I have another injury, as in an injury that affects my training. As in “not again”. After another trip to UK Sports Medicine and a visit to physical therapy the diagnosis is knee bursitis. It happened rather suddenly this past weekend at the end of a long workout day and 8 mile run. Everything went perfectly fine up to the point when I finished the run and started walking to cool down. Within 10 steps I noticed soreness and swelling in my right knee and felt/heard a popping noise with every step. First thought – this can’t be good. Second thought – what is this going to do to my racing season? Third thought – it feels like a tendon or ligament popping over something, so hopefully it’s not a tear. To make a long story short, I took the necessary precautions. Rest, Ice, Compression, Elevation and NSAIDS. Treatment is to stretch my IT Band often, Dex patches, and of course, no running or plyometrics. Herein lies the problem and the beginning of my newest battle.
I need to run, badly. I still don’t like running in general, but typically to be successful in foot races you need to run and be pretty good at it. I have a race in 2 weeks….a short one, but one in which I want to stand on the podium at the end. I haven’t forgotten that the Spartan Ultra Beast obstacle course marathon is in September and I haven’t forgotten the fact that I have never run more than 13.5 miles at one time. So, I need to run lest my body revolts during the stresses of that monster race.
The inner battle being waged in my head centers around whether I should be pushing ahead with training or wait out the healing process. One side, let’s call him “Logical Jeff” says that I should let my body heal. Otherwise, I run the risk of extending the ailment, reducing my performance, or even causing further, more extensive damage to my body. Logical Jeff says that it is inane to sacrifice parts of or even my entire obstacle racing career over 7 or 8 days of extra training. Logical Jeff is decidedly on the side of adherent patient. Logical Jeff is, well logical, and he makes a really good argument. BUUUTTTT, there is another voice in my head. Let’s say that this voice comes from someone called “Lunatic Jeff”. Lunatic Jeff wants to go, go, go, go, go! He relishes 3:30 a.m workouts. He likes (well, maybe like is too strong of a word) finishing training days with dozens of burpees. He likes to sweat and grunt and gasp. If that’s not happening then he isn’t working hard enough, which upsets Lunatic Jeff. In this newest battle, Lunatic Jeff is yelling at Logical Jeff. “Your knee doesn’t hurt! You can run and jump, so why are you waiting?!” Lunatic Jeff doesn’t enjoy workouts consisting mostly of stretching. Lunatic Jeff rationalizes that the doctor and physical therapist are paid to err on the cautious side. Lunatic Jeff wants to get back to the business of training hard. Lunatic Jeff has no use for logic nor it’s wielder.

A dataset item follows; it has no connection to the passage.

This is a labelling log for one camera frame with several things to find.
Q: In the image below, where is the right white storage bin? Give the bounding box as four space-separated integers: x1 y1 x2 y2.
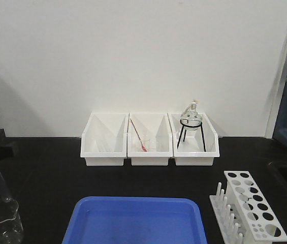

This inner battle has been playing out in my head for days. Who is going to win? I have a feeling that Logical Jeff will win. Actually, I KNOW that Logical Jeff will win. He is really strong. He has years and years of practice and is a dominant factor in who I am. Logical Jeff has been here my whole life, so the mind is his home turf and he vigorously defends it. Lunatic Jeff is long, lean, and energetic, but he lacks experience in the inner battles. Only recently has he taken up residence and still doesn’t fully understand and appreciate the lay of the land of my mental state. Lunatic Jeff will fight a mighty battle, but he will fail. He will lose and it will be a good thing. My body will recover (hopefully) and Lunatic Jeff will then be permitted to freely roam the recesses of my mind. Logical Jeff will rule over Lunatic Jeff, but will accede power to him when it makes sense to do so.
This not the first run-in that Logical Jeff and Lunatic Jeff have had. They are enemies and rarely do they agree. But, when they do…..Oh, when they do, watch out because something great is going to happen!
Great read, and yes i understand. My savage nature the part of me that is mostly teeth and muscle screams to be free while the “logical” side says i have to wait to heal as well. Mine is a spinal injury and as much as i want to go hard i have to take it easy or not be any good to anyone. I read this yesterday and was going to share it with Facebook. Instead this is dedicated to you and me and those of us who have this wild side..
“There was about him a suggestion of lurking ferocity, as though the Wild still lingered in him and the wolf in him merely slept.”
jack london-
Jay, thanks for sharing that quote. Very apropos!